It is well known that platelet responses during haemostasis depend on an elevation in intracellular calcium concentration ([Ca2+]i). Ca2+ transport is achieved through several calcium permeable channels in the platelet membrane (Varga-Szabo et al., 2009). Several studies have shown a role of TRPCs in platelet calcium homeostasis (Hassock et al., 2002; Jardin et al., 2009). TRPC6 has been proposed to be the major store-independent channel in human platelets (Hassock et al., 2002), which is also highly expressed in mature human (den Dekker et al., 2001b) and murine megakaryocytes (MKs; Carter et al., 2006). MKs develop from pluripotent haematopoietic stem cells (HSCs), which proliferate and terminally differentiate to yield functional platelets. MK maturation is a unique developmental process where immature MKs undergo endomitosis that amplifies DNA, resulting in polyploidy. Cytoplasmic maturation involves the formation of an extensive demarcation membrane system (DMS), a continuous network of specialised membranes within the cytoplasm, and synthesis of numerous platelet-specific α and dense granules (Hartwig and Italiano, 2003). Megakaryopoiesis also comprises the synthesis of proteins necessary for platelet formation and function, including surface receptors and platelet granule components. Mature MKs are fully equipped with the elements necessary for platelet biogenesis via proplatelet formation and finally platelet release (Patel et al., 2005).

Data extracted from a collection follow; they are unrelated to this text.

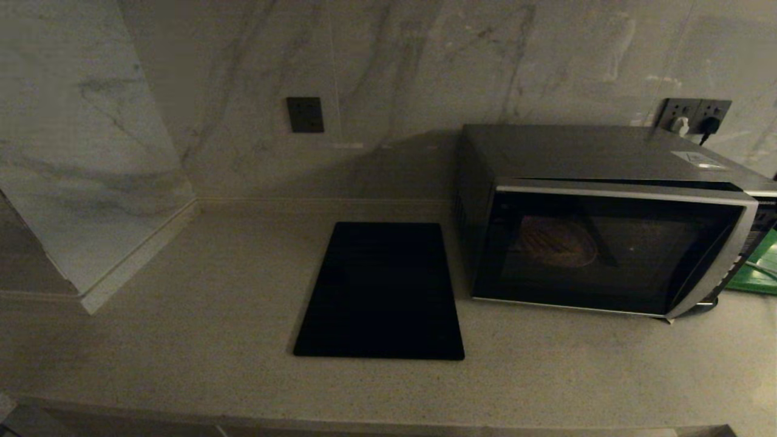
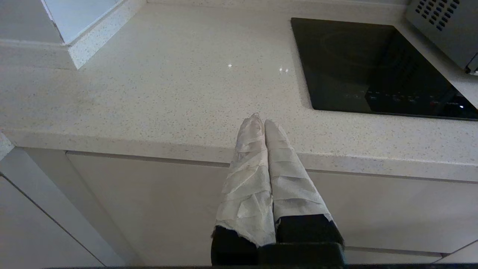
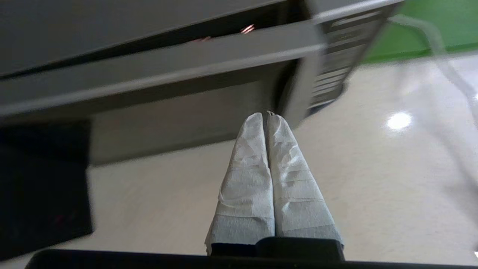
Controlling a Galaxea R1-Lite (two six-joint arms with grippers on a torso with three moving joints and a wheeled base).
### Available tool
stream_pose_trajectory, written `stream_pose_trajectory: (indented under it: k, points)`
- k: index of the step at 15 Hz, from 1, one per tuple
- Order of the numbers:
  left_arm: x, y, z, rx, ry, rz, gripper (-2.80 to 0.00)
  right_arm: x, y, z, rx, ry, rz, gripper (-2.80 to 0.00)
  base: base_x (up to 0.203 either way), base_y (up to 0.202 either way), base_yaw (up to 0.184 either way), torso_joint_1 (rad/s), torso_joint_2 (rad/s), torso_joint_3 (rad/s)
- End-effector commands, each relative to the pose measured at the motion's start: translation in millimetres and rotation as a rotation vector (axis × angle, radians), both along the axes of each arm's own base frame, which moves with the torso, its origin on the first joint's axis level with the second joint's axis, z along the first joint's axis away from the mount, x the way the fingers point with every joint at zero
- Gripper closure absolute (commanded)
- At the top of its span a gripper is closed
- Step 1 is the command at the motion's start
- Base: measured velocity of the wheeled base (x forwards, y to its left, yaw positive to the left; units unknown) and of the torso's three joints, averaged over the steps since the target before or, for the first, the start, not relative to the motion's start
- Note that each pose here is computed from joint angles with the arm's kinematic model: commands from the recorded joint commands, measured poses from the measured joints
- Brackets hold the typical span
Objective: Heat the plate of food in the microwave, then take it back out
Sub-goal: Open the microwave oven
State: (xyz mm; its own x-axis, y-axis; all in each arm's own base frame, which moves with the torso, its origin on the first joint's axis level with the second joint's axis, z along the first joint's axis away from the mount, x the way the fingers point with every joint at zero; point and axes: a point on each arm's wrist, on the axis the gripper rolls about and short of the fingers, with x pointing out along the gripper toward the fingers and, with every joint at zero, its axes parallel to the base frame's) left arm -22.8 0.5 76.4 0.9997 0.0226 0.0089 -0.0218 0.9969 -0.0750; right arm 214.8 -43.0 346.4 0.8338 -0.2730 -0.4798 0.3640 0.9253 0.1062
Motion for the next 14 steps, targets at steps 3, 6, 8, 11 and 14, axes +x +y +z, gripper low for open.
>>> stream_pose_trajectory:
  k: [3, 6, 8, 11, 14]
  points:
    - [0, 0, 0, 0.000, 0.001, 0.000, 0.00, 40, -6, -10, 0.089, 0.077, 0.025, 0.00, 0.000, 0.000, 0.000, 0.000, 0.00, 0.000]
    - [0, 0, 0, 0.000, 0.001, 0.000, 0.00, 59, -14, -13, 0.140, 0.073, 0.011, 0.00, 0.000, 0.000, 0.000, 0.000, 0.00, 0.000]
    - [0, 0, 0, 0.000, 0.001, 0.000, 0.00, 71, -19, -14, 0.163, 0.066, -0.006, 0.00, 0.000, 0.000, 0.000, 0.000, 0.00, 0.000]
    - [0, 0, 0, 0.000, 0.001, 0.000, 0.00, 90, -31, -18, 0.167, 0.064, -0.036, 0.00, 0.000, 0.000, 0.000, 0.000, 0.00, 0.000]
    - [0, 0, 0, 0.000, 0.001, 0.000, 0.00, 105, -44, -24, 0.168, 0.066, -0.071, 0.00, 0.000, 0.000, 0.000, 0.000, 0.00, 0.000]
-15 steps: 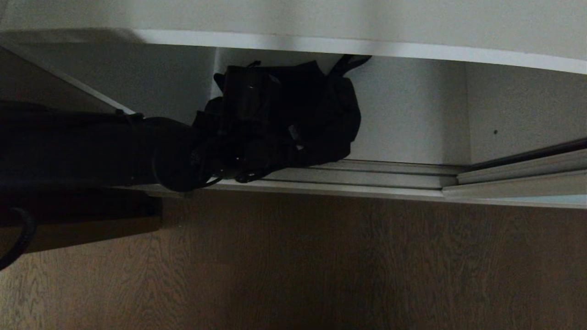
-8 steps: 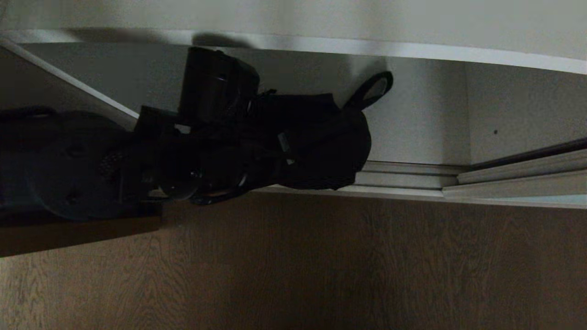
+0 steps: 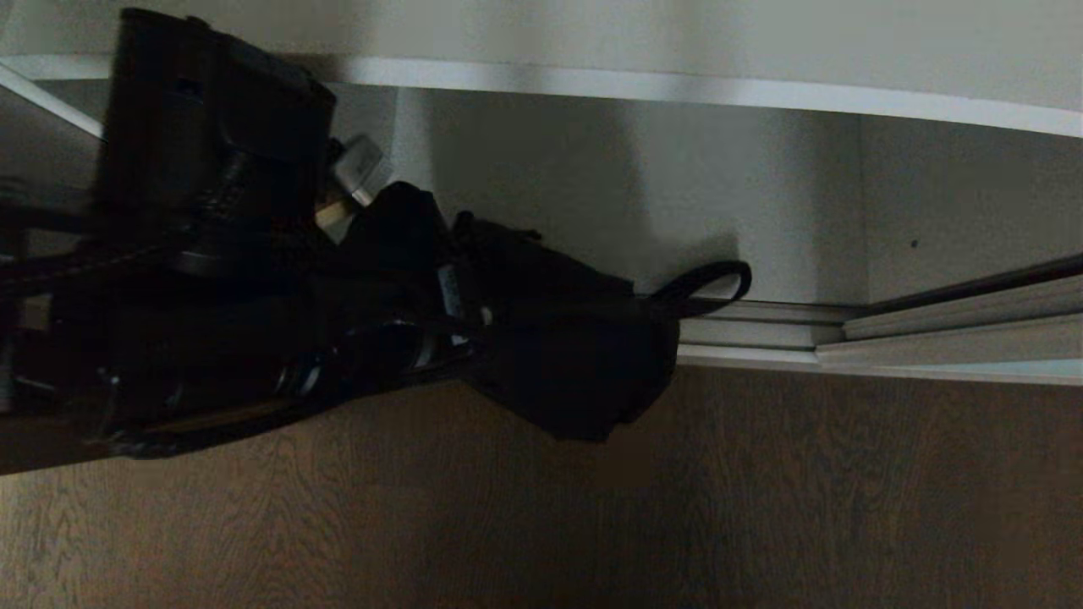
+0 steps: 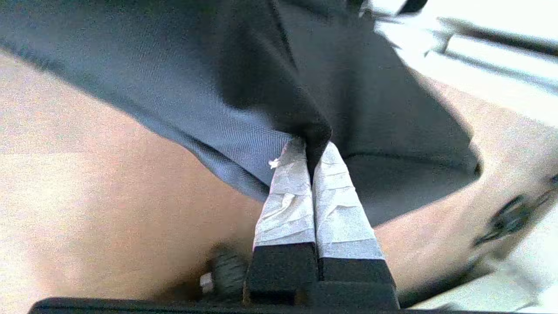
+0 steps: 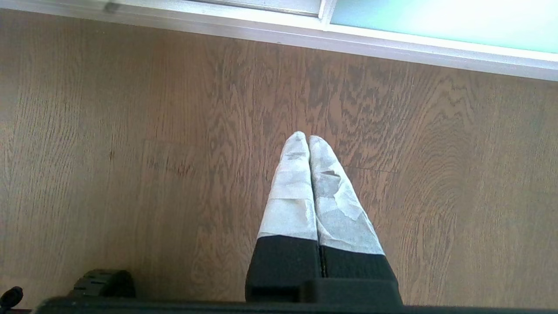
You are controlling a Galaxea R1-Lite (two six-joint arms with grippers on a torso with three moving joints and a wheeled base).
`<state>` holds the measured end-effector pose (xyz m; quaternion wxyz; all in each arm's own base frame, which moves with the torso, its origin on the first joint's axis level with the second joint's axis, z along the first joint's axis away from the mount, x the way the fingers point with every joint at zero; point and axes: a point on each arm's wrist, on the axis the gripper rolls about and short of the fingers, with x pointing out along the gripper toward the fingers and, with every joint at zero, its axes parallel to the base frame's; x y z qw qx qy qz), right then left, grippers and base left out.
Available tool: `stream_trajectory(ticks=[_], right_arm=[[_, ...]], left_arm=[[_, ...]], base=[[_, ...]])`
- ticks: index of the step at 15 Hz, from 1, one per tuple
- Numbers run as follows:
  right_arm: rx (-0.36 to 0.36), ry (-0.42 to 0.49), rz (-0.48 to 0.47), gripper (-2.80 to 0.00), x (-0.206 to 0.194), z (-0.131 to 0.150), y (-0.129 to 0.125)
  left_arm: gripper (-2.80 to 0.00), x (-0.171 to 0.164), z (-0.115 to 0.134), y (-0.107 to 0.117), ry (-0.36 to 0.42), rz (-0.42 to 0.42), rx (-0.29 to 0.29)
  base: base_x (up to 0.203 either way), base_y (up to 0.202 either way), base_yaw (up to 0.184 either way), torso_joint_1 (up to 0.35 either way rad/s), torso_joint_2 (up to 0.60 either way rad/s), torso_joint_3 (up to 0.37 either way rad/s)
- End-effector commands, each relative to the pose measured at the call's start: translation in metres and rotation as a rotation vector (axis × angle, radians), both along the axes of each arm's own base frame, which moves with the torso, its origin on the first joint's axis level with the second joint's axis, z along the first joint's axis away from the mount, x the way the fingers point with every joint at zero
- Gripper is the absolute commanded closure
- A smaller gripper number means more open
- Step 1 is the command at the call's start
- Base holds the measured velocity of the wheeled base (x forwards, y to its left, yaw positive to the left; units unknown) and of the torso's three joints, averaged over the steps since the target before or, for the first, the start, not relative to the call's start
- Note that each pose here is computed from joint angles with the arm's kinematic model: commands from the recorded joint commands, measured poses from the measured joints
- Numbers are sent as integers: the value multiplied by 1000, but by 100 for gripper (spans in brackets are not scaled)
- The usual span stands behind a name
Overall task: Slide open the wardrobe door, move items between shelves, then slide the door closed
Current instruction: Place the bag on the higher shelf
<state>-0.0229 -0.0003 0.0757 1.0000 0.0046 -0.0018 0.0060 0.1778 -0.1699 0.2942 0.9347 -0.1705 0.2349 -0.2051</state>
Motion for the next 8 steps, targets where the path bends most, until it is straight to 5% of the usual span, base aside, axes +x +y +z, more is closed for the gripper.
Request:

TRPC6 has been identified in immature CD34+ cells. Functional characterisation suggests a role in haematopoiesis such as activation of calcium-dependent transcription factors (Park et al., 2011). It has been observed that erythropoietin-induced changes in cytoplasmic calcium influence the proliferation and differentiation of erythroid progenitors and precursors (Miller et al., 1988). Recently, it has been found that TRPC3 channel activation by erythropoietin is modulated by TRPC6 in human erythroid precursors, thereby regulating intracellular calcium required for erythroid growth (Hirschler-Laszkiewicz et al., 2009). As TRPC6 can be activated by growth factors and is also expressed in immature CD34+ cells, it is possible that this channel also plays a role in modulating calcium influx in MKs, and influences proliferation and cell growth. Recent research by our group in TRPC6-deficient mice showed that platelets lacking TRPC6 display normal activation responses to most platelet agonists in vitro and maintain normal haemostatic and thrombotic function in vivo (Ramanathan et al., 2012). In addition, these mice exhibit normal platelet count and size, indicating that this channel protein is dispensable for the development of MKs and release of platelets in mice. In contrast, several studies with washed human platelets illustrate a compelling role for TRPC6 in calcium influx and platelet function (Jardin et al., 2009; Harper and Sage, 2010; Dionisio et al., 2011).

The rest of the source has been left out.